Task details: The records appear below. Report how many of their lines contain the word "wooden", giving the number alone.

Data extracted from a collection
■ ■ ■ ■ ■ ■ ■

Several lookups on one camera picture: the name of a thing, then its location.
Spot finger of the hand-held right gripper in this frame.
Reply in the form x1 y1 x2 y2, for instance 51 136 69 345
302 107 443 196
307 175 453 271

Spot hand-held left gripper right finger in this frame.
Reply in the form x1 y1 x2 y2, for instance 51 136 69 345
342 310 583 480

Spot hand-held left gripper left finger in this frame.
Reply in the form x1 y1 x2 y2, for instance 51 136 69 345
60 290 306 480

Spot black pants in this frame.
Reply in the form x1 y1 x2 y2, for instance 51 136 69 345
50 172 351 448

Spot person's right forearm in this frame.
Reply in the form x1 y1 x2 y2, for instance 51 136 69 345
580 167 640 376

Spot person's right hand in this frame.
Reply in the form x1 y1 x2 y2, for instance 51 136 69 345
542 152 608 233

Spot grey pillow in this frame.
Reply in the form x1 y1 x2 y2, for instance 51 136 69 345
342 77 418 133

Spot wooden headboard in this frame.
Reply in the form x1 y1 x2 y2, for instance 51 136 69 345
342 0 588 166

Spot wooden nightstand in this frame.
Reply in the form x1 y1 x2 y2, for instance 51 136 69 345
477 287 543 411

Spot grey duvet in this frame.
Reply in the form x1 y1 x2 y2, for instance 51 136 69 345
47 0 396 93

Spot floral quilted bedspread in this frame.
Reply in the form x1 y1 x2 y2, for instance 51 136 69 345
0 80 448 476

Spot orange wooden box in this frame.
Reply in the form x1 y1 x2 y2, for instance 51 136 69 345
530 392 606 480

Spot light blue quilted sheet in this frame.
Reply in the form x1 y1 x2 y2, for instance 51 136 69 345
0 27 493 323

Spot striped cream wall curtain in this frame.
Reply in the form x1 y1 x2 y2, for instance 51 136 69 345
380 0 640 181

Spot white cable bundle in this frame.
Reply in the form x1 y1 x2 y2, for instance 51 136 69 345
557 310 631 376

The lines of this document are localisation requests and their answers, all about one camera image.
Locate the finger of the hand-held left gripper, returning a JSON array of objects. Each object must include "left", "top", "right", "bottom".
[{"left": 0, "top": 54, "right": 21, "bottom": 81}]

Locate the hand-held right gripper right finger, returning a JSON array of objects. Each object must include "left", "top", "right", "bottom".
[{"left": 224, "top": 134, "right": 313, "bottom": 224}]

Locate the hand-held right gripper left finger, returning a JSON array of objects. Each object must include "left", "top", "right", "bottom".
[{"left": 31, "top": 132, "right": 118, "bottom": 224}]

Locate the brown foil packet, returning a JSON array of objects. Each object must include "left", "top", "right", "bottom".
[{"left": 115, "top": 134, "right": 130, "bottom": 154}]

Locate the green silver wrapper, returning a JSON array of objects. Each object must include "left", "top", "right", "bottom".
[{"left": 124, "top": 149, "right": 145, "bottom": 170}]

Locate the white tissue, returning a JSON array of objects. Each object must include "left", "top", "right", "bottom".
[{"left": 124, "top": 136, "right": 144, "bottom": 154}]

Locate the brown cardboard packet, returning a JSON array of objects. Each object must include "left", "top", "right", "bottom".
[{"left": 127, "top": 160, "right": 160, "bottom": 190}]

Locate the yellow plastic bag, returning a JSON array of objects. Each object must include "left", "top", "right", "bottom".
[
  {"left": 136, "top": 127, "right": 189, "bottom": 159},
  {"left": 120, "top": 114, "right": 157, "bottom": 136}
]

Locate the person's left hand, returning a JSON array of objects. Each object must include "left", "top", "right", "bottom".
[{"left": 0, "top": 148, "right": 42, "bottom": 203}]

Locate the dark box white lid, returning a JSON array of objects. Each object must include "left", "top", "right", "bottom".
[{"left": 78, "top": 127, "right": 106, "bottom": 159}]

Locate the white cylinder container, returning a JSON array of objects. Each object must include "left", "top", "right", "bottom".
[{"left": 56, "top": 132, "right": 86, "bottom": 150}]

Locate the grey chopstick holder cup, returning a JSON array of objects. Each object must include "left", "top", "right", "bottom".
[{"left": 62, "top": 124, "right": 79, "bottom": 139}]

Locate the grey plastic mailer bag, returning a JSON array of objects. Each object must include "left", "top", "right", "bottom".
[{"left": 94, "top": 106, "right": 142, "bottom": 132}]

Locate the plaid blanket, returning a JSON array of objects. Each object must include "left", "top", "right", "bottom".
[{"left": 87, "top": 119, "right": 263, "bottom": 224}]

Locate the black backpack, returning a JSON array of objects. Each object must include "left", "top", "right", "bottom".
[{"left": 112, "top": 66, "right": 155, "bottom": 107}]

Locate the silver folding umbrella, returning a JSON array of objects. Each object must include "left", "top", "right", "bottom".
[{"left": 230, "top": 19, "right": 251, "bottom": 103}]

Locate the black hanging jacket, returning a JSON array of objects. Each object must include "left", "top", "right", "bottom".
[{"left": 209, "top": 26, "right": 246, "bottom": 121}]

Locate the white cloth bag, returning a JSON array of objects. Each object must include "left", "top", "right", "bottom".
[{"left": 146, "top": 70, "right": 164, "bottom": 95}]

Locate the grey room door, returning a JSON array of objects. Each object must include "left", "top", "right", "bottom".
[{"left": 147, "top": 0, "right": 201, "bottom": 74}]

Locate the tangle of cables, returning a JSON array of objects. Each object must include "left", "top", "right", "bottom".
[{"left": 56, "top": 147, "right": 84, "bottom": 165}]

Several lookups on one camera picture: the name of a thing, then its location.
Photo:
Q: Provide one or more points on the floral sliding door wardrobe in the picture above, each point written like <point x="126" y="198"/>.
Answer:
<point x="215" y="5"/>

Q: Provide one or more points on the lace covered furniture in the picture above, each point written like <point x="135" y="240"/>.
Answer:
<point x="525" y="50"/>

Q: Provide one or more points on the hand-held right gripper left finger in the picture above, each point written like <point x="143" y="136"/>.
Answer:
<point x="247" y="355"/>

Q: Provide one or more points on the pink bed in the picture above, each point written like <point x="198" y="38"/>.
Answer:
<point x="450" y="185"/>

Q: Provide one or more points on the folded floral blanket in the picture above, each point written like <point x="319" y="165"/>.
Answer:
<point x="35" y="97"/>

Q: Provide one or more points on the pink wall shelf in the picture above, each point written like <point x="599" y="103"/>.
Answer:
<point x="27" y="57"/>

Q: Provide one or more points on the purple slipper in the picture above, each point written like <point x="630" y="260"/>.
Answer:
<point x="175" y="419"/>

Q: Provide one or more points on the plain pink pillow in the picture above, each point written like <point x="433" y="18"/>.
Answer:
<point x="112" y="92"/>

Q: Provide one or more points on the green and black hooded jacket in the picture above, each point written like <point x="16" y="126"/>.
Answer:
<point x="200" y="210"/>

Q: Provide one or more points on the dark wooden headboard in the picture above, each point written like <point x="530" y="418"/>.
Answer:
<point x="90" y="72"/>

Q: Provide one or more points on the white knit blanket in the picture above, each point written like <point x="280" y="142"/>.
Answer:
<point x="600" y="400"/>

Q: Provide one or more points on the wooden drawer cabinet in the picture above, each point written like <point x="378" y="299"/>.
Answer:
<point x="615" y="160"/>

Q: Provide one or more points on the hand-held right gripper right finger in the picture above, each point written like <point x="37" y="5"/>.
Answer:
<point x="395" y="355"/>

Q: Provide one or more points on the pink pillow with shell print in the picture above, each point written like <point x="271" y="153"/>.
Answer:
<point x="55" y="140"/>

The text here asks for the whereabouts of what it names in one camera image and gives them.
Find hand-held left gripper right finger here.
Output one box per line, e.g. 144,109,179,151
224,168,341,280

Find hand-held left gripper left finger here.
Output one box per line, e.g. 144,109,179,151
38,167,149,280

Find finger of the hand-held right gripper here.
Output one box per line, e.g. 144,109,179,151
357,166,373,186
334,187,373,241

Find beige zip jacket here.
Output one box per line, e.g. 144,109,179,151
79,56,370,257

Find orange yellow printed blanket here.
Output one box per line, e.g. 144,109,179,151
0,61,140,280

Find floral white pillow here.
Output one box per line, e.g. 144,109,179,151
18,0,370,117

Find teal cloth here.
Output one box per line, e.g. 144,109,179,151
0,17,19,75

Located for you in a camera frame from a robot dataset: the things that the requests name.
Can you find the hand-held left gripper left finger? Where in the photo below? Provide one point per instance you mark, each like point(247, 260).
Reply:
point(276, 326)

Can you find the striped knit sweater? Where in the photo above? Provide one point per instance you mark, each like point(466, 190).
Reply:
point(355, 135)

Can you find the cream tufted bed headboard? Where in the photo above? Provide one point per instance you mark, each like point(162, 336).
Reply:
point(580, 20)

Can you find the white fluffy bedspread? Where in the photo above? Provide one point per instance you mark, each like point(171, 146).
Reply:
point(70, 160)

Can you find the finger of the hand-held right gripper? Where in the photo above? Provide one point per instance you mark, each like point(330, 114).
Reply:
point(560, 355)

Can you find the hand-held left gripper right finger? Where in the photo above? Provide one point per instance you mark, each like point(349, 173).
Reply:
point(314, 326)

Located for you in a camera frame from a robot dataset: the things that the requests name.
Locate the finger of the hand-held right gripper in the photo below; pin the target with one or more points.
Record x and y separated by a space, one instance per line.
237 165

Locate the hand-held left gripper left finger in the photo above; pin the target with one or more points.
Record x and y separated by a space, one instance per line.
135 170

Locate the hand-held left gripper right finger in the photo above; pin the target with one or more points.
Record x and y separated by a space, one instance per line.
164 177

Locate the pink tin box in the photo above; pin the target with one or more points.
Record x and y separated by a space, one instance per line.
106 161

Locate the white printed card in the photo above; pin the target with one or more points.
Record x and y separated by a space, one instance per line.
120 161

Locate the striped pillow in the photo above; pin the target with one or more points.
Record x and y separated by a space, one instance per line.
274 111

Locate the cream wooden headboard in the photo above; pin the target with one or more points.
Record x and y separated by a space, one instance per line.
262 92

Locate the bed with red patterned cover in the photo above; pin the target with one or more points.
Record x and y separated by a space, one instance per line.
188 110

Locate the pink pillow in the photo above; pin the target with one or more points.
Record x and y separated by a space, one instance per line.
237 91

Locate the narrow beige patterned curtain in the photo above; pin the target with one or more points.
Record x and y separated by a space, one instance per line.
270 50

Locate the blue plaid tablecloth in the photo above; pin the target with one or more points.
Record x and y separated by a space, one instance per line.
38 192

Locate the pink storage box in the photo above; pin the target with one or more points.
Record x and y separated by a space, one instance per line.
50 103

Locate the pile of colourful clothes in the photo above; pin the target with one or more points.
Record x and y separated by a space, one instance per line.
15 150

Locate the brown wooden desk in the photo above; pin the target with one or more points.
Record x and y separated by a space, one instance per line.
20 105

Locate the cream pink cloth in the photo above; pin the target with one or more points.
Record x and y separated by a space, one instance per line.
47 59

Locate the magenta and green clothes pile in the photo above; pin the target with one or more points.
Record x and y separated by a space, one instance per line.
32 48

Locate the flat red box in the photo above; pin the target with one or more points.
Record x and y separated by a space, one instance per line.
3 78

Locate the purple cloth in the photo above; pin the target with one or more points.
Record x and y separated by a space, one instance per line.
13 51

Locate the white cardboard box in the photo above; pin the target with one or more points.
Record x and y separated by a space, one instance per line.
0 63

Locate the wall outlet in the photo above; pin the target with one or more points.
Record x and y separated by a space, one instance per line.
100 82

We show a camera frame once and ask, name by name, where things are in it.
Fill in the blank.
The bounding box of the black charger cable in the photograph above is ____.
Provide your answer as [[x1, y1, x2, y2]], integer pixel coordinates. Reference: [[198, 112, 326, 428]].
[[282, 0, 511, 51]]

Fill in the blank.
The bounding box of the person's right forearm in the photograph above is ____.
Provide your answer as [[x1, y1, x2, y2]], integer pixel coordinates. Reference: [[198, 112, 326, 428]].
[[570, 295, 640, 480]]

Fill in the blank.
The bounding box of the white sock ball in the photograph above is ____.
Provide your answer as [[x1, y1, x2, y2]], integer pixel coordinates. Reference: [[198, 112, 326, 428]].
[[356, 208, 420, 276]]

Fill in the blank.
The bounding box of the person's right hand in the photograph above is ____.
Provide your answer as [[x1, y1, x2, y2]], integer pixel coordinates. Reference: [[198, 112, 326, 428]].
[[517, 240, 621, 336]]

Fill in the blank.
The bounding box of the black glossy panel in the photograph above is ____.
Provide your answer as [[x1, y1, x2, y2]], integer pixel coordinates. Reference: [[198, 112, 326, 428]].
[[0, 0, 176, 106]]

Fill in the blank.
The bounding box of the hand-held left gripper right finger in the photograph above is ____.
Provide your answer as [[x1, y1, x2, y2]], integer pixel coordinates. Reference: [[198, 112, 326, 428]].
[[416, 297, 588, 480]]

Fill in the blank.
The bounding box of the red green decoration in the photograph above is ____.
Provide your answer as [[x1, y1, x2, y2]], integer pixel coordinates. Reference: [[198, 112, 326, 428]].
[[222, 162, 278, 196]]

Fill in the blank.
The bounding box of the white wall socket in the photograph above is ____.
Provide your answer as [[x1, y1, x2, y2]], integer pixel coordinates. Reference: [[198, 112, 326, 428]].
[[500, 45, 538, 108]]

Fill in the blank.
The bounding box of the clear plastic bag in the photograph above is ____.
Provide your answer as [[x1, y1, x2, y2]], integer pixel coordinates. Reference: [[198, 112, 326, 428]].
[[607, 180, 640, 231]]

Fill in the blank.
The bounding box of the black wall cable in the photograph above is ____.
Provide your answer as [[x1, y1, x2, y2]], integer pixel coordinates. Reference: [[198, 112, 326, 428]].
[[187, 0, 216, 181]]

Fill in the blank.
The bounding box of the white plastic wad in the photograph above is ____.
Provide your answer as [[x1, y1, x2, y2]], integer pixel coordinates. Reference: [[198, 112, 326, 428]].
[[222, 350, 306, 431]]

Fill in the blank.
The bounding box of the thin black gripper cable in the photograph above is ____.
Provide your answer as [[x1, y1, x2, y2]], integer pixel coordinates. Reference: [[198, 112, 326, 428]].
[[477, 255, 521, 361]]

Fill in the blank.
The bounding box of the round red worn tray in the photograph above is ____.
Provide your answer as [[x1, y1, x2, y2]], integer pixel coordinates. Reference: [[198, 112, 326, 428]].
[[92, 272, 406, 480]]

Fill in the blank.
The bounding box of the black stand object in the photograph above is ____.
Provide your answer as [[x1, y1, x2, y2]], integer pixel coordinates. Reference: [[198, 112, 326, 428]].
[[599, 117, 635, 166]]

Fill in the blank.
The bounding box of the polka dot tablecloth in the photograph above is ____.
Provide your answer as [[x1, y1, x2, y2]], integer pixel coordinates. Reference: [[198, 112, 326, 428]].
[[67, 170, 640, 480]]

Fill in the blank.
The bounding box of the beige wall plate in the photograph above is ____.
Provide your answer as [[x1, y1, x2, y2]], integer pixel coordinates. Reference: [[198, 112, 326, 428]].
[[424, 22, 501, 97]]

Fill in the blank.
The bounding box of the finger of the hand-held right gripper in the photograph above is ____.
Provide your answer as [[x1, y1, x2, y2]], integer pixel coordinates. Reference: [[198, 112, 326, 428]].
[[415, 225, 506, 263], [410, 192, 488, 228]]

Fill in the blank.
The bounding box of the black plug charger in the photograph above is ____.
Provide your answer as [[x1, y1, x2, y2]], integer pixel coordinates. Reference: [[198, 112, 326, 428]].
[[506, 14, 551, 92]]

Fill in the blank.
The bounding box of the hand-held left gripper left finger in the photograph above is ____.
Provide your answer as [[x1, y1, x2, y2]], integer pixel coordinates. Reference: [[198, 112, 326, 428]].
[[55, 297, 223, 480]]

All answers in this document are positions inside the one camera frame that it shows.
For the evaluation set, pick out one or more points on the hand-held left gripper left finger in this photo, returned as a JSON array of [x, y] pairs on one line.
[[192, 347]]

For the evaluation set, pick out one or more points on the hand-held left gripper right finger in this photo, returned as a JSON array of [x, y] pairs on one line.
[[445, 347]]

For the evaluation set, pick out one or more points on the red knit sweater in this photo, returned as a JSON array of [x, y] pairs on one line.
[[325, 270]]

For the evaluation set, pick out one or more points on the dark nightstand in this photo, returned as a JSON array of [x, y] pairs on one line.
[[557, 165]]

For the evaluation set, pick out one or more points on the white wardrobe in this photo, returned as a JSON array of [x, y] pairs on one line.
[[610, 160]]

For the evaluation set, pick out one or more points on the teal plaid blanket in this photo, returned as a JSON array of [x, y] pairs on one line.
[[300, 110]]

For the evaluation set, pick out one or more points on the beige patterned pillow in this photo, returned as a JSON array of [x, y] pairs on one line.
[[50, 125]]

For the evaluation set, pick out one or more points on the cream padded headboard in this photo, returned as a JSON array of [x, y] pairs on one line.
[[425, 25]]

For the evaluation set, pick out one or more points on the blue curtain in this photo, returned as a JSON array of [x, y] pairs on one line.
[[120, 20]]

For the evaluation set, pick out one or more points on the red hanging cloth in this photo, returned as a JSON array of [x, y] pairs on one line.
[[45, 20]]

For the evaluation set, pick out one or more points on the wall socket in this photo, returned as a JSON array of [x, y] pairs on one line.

■ ■ ■ ■ ■ ■ ■

Solution to this exercise: 7